И тогда человек в плаще выстрелил. Он сделал несколько выстрелов – быстро и не целясь, прямо в грудь фигуры, сидевшей на полу тесного кабинета. Ударами пуль Рика развернуло на сто восемьдесят градусов, и он уткнулся лицом в стену.
Человек в плаще выбросил из пистолета пустую обойму и достал новую, но где-то в недрах здания взвыла сирена тревоги, и по коридору затопали тяжелые ботинки. Человек в плаще на мгновение застыл, потом спрятал пистолет под плащ, подбежал к окну, открыл его и ловко прыгнул вниз, опершись одной рукой об узкий подоконник – обычно так гимнасты спрыгивают с брусьев…
Часть 3. Демиург
И не дрогнет рука, даже если поставим на карту
И надежду, и веру, и то, без чего нам нельзя…
Мы сегодня – в плену у слепого и злого азарта,
Устроители игр пусть нам издали молча грозят.
Глава 1
Проснулся я от укоризненного голоса говорящих часов. «Восемь часов тридцать минут», сообщили они. «Проспал!», кольнула мое, затуманенное обморочным сном, сознание неприятная мысль, и я тут же вспомнил, как еще вчера на летучке излишне подробно расписывал алгоритм предстоящей недели своим замам, и те, в конце концов, взмолились: «Маврикий Павлович, зачем нам все это знать? Вы же всегда на месте и всегда в случае чего подскажете нам!». И тогда я шутливо сказал им: «А это я вам говорю на тот случай, если меня убьют или если я когда-нибудь не смогу вовремя прибыть на службу – например, просплю!». Оба зама отмахнулись от этого допущения как от слишком малой вероятности, а Штальберг даже пробормотал скороговоркой: «Чур вас, шеф, чур!». Привыкли они сидеть за моей спиной, как за бетонной стеной, и в этом виноват был прежде всего я сам. Теперь же все попытки переложить на подчиненных хоть толику своей ответственности неизменно успеха не имели…

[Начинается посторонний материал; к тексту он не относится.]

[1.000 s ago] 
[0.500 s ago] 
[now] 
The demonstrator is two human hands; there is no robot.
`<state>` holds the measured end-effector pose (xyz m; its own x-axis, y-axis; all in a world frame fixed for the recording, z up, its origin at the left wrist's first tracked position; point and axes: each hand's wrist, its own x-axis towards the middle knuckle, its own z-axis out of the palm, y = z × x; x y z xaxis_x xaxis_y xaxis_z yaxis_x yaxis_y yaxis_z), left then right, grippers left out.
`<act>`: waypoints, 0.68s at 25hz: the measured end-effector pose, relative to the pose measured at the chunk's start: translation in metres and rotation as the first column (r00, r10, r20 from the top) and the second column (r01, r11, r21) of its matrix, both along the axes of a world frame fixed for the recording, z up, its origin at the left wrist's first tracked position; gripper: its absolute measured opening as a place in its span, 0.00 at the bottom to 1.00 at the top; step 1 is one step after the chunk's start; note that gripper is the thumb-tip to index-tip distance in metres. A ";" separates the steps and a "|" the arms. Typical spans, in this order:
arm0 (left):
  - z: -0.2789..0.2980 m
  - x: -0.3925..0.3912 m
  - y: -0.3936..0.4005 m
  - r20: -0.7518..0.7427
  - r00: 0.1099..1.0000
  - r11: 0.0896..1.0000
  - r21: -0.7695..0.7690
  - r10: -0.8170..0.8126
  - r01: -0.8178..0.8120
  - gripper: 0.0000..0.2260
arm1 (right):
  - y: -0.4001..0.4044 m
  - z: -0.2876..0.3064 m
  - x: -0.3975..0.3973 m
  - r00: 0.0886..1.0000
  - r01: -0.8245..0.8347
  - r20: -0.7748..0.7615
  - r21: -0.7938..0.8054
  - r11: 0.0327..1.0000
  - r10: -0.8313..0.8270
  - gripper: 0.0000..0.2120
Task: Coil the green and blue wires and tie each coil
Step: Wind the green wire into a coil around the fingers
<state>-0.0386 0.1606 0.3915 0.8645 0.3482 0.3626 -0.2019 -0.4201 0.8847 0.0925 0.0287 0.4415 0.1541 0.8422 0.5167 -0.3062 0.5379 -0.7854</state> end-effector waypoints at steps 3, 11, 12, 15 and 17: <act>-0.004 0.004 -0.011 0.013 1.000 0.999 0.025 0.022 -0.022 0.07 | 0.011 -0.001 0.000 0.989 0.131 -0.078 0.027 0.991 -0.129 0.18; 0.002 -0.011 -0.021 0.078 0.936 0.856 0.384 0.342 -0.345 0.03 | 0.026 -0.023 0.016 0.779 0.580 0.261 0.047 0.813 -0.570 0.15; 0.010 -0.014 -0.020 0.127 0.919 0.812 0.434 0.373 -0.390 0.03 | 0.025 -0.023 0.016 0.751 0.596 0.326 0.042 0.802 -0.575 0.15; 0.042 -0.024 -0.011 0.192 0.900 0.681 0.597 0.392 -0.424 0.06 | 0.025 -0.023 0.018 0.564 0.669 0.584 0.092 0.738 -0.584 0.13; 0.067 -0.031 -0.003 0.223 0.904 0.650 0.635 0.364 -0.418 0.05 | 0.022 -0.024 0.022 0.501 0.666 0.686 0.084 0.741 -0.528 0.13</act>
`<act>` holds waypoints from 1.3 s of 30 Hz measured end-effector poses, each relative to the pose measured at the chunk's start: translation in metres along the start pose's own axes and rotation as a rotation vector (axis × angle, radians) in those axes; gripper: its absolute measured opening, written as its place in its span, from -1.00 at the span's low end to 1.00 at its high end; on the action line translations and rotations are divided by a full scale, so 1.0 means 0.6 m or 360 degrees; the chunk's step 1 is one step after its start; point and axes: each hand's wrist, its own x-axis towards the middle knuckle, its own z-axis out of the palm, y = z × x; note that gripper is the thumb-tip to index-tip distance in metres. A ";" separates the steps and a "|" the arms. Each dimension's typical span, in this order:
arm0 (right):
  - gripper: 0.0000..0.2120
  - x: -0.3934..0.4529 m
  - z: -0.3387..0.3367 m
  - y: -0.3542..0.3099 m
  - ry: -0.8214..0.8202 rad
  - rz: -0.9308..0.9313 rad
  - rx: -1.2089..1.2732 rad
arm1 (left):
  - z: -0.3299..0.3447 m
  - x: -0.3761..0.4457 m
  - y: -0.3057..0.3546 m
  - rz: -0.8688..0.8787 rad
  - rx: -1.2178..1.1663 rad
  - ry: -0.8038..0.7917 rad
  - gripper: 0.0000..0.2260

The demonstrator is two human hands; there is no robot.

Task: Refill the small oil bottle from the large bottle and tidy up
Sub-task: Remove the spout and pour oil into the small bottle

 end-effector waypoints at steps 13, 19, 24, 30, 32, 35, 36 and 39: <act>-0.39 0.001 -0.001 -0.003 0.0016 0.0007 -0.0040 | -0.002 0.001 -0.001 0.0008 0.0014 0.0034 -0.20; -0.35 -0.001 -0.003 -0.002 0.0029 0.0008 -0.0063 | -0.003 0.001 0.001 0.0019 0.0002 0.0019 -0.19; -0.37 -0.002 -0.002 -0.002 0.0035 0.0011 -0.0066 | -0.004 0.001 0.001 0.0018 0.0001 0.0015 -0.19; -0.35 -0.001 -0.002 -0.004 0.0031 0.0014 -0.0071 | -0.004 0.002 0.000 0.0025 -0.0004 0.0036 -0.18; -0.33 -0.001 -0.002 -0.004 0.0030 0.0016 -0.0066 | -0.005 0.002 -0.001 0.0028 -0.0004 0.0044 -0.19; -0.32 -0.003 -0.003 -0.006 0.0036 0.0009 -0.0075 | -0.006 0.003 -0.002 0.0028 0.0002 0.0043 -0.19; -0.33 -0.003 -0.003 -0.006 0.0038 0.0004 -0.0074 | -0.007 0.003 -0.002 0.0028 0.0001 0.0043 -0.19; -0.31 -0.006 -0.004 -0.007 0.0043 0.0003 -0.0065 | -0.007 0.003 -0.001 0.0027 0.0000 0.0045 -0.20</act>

Я представил, как с утра сначала в моем кабинете, а потом и в кабинетах замов будут надрываться от звонков визоры, и им невольно придется с ходу решать множество мелких и крупных проблем, о которых накануне они и понятия не имели, а в довершение всего позвонит мэр и, как всегда, потребует какого-нибудь отчета или поставит очередную срочную задачу. Вот тогда они попотеют, забегают и вообще будут чувствовать себя весьма неуютно…
По-садистски наслаждаясь этой перспективой, я тем временем почти наощупь – глаза упорно не желали открываться – доплелся до ванной, пустил воду в роскошную раковину суперсовременного дизайна и приступил к той нудной процедуре, которая отравляет существование доброй половине всего человечества. Пока я брился, мысли мои произвольно скакали подобно водяным брызгам, образуемым при столкновении мини-водопада с сиреневым фаянсом.
Прежде всего, я припомнил вчерашний день, и воспоминание это показалось некоей глупой, но страшноватенькой сказкой, которую я будто бы имел неосторожность прочесть перед сном.